-- ABOUT THIS EXERCISE --
Since pictures are not wanted, repeat only the text of the records, word for word.
----- PROVIDED DATA -----
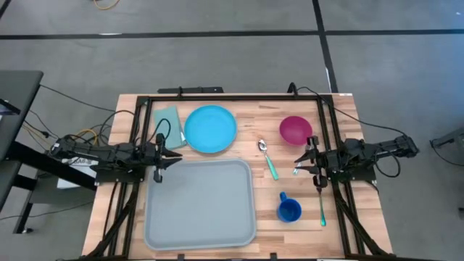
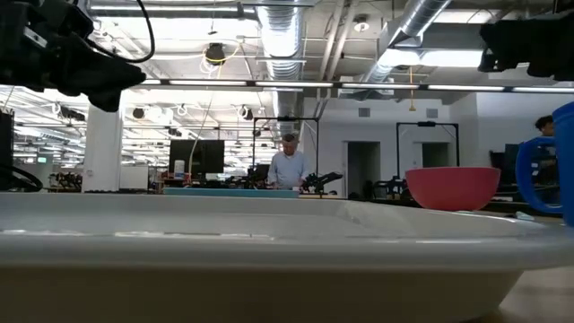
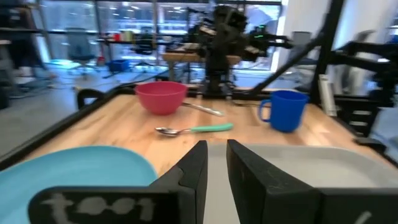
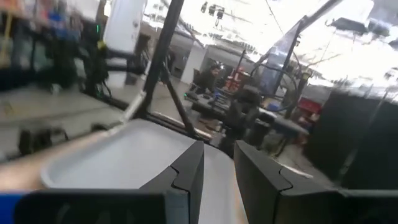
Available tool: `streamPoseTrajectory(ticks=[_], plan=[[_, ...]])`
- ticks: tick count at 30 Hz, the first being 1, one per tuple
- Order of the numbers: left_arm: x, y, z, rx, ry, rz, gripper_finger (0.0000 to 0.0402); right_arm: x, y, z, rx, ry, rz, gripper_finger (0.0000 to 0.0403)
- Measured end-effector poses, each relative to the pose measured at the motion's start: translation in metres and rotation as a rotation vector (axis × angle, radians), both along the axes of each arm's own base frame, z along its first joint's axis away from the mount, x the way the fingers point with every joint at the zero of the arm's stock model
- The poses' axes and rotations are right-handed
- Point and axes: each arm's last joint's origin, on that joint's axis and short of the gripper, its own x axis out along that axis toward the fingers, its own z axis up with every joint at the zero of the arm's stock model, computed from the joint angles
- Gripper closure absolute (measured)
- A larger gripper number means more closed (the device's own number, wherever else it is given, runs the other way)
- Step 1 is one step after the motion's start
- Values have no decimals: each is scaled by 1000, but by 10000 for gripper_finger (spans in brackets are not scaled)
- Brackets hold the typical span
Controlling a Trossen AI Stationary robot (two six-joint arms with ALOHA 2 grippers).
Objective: Set up tray
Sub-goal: Put the blue mug on the gray serving tray
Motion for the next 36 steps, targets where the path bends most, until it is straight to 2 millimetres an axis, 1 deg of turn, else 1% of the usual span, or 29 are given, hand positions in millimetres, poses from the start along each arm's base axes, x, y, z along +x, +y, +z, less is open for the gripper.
streamPoseTrajectory(ticks=[3, 7, 9, 14, 16, 18, 20, 23, 28, 33, 36], plan=[[0, 2, 0, -2, -1, 71, 354, -1, 1, 5, 100, -24, 27, 319], [-1, 4, 0, -6, -3, 145, 354, -2, 2, 8, 164, -38, 53, 319], [-1, 5, 0, -8, -4, 169, 354, -2, 2, 8, 159, -43, 42, 319], [-1, 5, 1, -12, -5, 177, 354, -3, 0, 12, 177, -88, 12, 319], [-1, 5, 1, -18, -7, 177, 354, -4, -1, 16, 229, -119, 4, 319], [-1, 5, 1, -40, -11, 177, 354, -4, -2, 18, 277, -104, -38, 319], [-1, 5, 1, -61, -15, 176, 354, -5, -3, 25, 275, -124, -63, 319], [-1, 5, 1, -79, -18, 176, 354, -6, -2, 38, 264, -133, -45, 318], [-1, 5, 1, -80, -18, 178, 354, -2, 3, 60, 274, -2, 24, 298], [-1, 6, 1, -74, -17, 193, 354, 13, 13, 77, 344, 278, 49, 261], [-1, 6, 1, -55, -14, 196, 354, 23, 21, 80, 371, 500, 34, 241]])
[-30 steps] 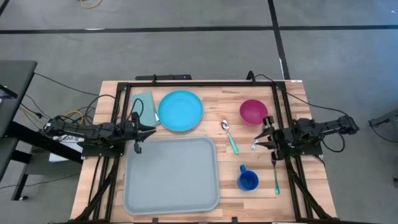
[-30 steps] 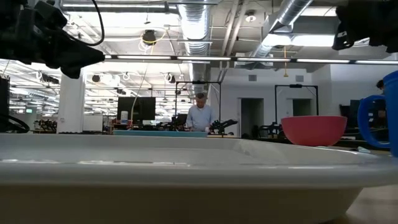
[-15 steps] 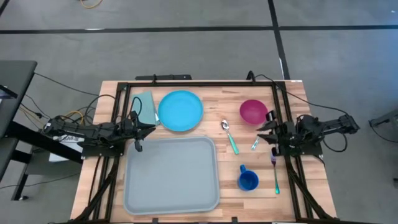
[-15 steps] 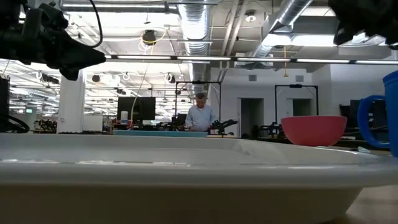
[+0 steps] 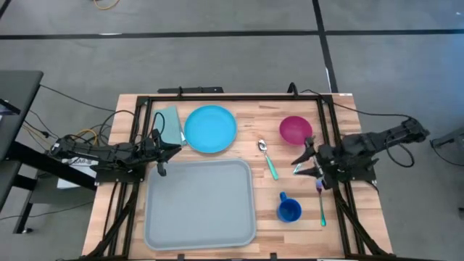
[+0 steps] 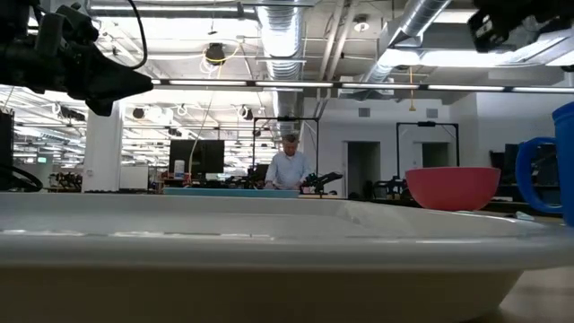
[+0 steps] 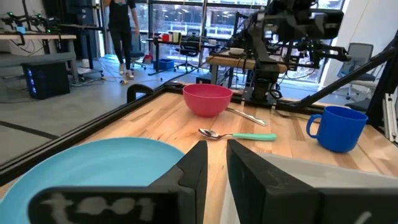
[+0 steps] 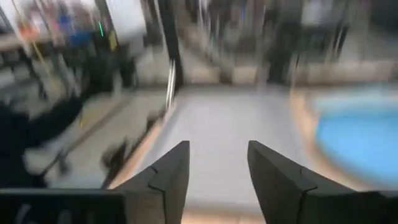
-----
-- SOLUTION FOR THIS TASK --
Available tool: `streamPoseTrajectory(ticks=[_], plan=[[_, ...]])`
- ticks: tick count at 30 Hz, the first being 1, one per tuple
- Order of the numbers: left_arm: x, y, z, rx, ry, rz, gripper_finger (0.0000 to 0.0402); right_arm: x, y, z, rx, ry, rz, gripper_finger (0.0000 to 0.0403)
- Measured end-effector poses, each relative to the pose measured at the motion's start: translation in metres and rotation as a rotation vector (axis × angle, radians), both along the axes of each arm's own base frame, z along its first joint's axis away from the mount, x the way the fingers point with every joint at the zero of the arm's stock model
- The poses' axes and rotations are right-handed
- Point and axes: each arm's last joint's origin, on that joint's axis and short of the gripper, its own x axis out along that axis toward the fingers, its own z axis up with every joint at the zero of the arm's stock model, computed from the joint angles
- Gripper closure absolute (measured)
- A larger gripper number means more closed (the device's own number, wherever else it is given, runs the other way)
- Step 1 is one step after the motion's start
- Values have no decimals: each is scaled by 1000, but by 10000 for gripper_finger (spans in brackets are not scaled)
- Brackets hold the typical span
Controlling a Trossen AI Stationary robot (two six-joint arms with ALOHA 2 grippers).
Objective: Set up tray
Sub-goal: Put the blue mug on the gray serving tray
Motion for the next 36 steps, targets where the path bends most, until it is straight to 2 millimetres an axis, 1 deg of turn, else 1% of the usual span, or 29 are given, hand positions in millimetres, poses from the start along each arm's base axes, x, y, z along +x, +y, +z, less is open for the gripper.
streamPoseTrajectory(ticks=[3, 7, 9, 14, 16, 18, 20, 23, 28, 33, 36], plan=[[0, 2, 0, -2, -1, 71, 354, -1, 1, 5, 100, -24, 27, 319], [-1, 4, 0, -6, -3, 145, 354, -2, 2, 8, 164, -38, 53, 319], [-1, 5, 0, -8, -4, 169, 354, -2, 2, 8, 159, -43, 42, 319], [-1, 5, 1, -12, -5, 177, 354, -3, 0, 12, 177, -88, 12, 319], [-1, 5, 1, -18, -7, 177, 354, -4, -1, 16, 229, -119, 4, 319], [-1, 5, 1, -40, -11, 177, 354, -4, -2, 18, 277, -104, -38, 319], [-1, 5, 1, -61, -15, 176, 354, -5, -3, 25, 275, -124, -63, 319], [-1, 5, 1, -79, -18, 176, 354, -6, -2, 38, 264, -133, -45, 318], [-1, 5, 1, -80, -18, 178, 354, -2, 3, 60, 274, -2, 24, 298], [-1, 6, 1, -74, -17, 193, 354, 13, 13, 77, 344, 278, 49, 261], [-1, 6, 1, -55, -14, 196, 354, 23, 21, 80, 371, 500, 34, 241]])
[-30 steps] 
[-30 steps] 
[-15 steps] 
[-15 steps] 
[+0 steps] 
[+0 steps] 
[+0 steps] 
[+0 steps] 

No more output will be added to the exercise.